■ PROVIDED MATERIAL:
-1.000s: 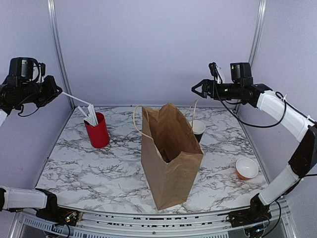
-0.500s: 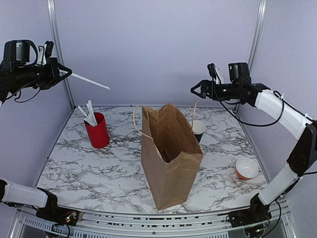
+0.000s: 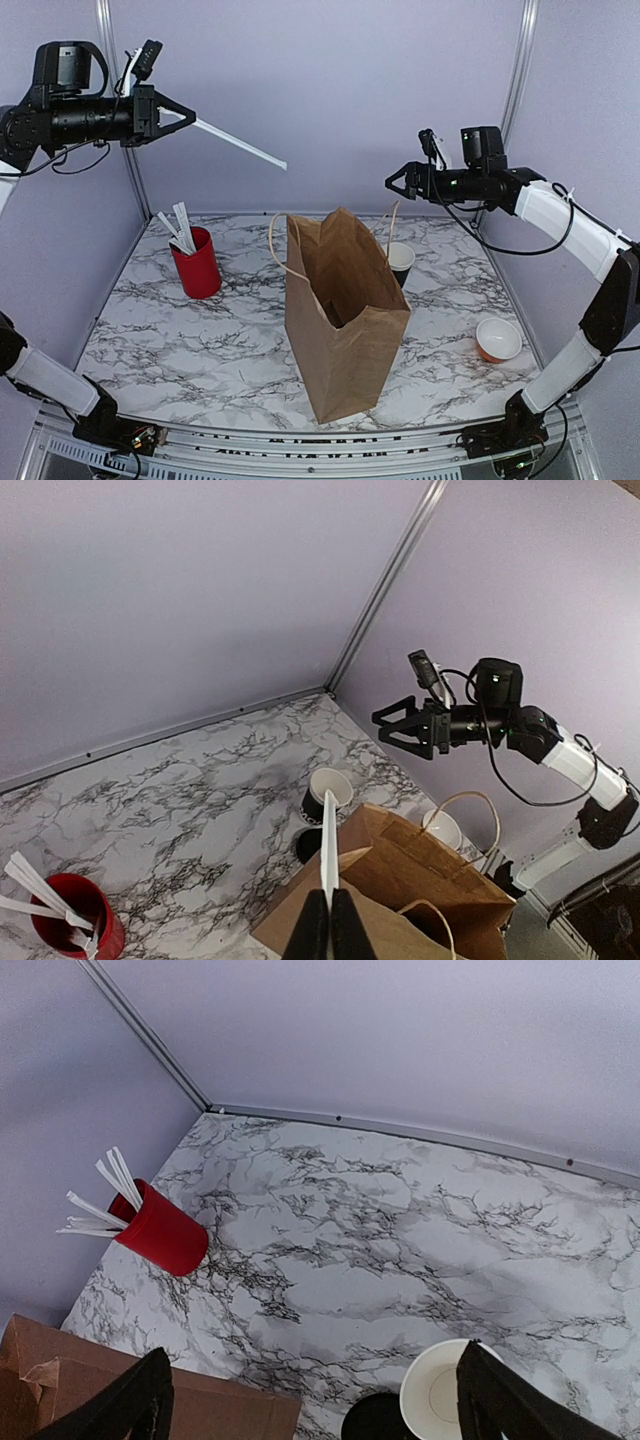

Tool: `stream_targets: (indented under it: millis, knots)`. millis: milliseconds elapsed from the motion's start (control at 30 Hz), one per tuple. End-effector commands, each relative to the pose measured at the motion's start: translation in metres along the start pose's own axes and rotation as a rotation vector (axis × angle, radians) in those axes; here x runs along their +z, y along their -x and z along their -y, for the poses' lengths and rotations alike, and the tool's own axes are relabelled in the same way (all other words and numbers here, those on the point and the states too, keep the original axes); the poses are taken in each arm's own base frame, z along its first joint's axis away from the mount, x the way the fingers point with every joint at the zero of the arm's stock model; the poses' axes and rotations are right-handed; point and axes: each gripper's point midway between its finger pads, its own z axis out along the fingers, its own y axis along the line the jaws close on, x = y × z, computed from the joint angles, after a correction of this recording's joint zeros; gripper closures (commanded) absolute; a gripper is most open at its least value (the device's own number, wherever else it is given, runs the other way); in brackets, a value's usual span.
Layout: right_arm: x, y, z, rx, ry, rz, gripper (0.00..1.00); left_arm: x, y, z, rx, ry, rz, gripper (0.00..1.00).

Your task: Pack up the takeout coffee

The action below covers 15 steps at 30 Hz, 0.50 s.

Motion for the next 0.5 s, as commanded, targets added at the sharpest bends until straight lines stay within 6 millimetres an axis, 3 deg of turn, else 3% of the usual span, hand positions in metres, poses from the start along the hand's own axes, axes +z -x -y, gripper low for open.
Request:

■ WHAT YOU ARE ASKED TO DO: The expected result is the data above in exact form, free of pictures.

■ ANSWER SECTION:
-1.000s: 
-0.500s: 
+0.000s: 

Tool: `stream_targets: (indented under it: millis, knots)`. millis: milliseconds elapsed from the motion's start (control at 30 Hz), one per tuple. End-effector commands, each relative to the pose measured at the motion's start: translation in metres along the start pose's own axes and rotation as a rotation vector (axis × angle, radians) in those axes; here x runs along their +z, y along their -x and z along their -y, for the poses' lengths and rotations alike, and the tool's own axes are relabelled in the same way (all other words and numbers here, those on the point and the states too, keep the original axes); the poses are taken in each arm's own base frame, z along its first joint's axis away from the mount, x the way the fingers point with every joint at the zero of the arm's stock model; the poses' axes and rotations are right-handed; point and axes: each gripper's point midway between its finger pads, its own z axis out along the fingers, its own y axis along the line the jaws close on, x = y × z, computed from the joint angles, after a correction of this recording's joint zeros; gripper closures (commanded) absolute; a gripper is most open at its least value (the device's own number, wherever else it is given, runs the other way); in brackets, a value's usual span.
Layout: right_arm: x, y, z, rx, ry, rz, gripper (0.00..1.00); left_arm: x, y, z, rx, ry, rz, gripper (0.00..1.00).

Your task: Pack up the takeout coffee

The action below covers 15 steps at 30 Hz, 0.50 s.

Motion for the next 0.5 s, as commanded, targets added at the sharpest bends until straight lines stay within 6 millimetres an axis, 3 deg of turn, else 3% of the usual span, hand positions in metres, poses from the start along the hand's own axes, axes +z -x -y, gripper low for open.
Request:

At this point, the answer is complete.